Freelance journalist Gordon Gregory recounted how arson investigators tracked Hough and caught him just after setting his last fire, and his sympathetic portrait of Hough’s wife and sons, who believe Hough killed himself to save them from crushing legal costs and a lengthy trial, helped flesh out this enigmatic man’s life story.

Happy endings
Butte County got national attention this summer when part of a Highway 149 overpass collapsed on top of a FedEx truck and, amazingly, neither the driver nor the construction worker atop the bridge—who slid to the ground with the rubble—got seriously injured.

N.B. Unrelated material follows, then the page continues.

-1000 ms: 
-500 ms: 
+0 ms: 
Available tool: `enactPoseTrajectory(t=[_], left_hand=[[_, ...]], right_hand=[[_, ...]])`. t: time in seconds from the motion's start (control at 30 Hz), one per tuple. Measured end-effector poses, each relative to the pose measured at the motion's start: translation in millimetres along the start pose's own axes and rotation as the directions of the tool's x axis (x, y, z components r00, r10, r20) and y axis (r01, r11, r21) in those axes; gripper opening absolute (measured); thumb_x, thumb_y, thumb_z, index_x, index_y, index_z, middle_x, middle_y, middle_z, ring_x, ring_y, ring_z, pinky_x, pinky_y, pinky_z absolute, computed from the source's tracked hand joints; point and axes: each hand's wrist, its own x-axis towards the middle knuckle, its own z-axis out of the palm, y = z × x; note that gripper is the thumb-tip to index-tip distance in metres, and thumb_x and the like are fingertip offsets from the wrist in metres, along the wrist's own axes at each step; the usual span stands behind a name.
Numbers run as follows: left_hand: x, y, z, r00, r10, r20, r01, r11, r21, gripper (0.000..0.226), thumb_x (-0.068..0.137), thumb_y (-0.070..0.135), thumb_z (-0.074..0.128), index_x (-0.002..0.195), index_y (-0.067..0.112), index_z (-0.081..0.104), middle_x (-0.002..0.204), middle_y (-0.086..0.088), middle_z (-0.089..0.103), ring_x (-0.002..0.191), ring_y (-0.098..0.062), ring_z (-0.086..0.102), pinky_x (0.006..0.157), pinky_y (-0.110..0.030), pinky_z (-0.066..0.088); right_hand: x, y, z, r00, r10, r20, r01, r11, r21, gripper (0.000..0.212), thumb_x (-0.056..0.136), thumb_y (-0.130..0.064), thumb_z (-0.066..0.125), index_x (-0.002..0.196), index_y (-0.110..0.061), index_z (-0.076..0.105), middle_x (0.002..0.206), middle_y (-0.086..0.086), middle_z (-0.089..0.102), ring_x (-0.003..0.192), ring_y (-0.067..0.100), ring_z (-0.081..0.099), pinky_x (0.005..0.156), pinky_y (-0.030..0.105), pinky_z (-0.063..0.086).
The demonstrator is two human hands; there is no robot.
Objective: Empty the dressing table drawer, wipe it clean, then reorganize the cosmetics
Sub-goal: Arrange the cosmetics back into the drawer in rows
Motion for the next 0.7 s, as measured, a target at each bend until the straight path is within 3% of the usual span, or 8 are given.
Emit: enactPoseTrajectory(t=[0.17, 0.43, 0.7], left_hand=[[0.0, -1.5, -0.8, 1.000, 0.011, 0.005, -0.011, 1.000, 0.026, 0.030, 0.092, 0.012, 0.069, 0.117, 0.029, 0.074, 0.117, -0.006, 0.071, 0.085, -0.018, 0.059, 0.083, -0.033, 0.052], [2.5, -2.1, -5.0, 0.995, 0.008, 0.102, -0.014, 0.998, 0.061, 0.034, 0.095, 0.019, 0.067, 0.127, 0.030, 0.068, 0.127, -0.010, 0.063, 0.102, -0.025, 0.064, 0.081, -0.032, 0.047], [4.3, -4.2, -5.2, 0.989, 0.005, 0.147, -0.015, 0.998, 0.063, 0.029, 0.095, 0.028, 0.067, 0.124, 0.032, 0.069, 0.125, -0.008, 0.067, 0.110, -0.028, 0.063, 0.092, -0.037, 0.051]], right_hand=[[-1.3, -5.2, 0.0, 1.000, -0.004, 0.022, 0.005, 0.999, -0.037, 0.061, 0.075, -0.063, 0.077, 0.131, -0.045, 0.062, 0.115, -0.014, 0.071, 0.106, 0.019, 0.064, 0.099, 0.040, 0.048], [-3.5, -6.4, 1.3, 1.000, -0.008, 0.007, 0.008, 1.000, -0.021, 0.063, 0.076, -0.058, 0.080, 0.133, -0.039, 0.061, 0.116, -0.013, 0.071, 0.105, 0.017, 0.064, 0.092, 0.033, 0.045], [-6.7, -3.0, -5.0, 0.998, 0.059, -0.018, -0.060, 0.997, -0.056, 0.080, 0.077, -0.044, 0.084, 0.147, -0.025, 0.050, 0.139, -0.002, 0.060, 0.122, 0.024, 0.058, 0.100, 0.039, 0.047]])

Last week, newscasts honed in on the county again when a Paradise man and his three children got lost in the woods near Inskip. Frederick Gonzalez, 18-year-old son Chris, 15-year-old daughter Lexi and 12-year-old son Josh headed up the Skyway after their Sunday church service Dec. 16 to look for a Christmas tree. They lost their bearing in the snowy woods, even before a storm system brought fresh snowfall.

Relatives reported them missing Monday. By Tuesday, rescue teams from around Northern California had joined the search; Wednesday morning, more than 100 people combed the mountain. A CHP helicopter took advantage of a short break in the weather to join the hunt, and at 12:47 p.m., the crew spotted the word “help” written in the snow and the Gonzalezes nearby.

They’d survived their four-day ordeal by taking refuge in a culvert. None suffered an injury more serious than minor frostbite, and all four were well enough that evening to tell their story on CNN.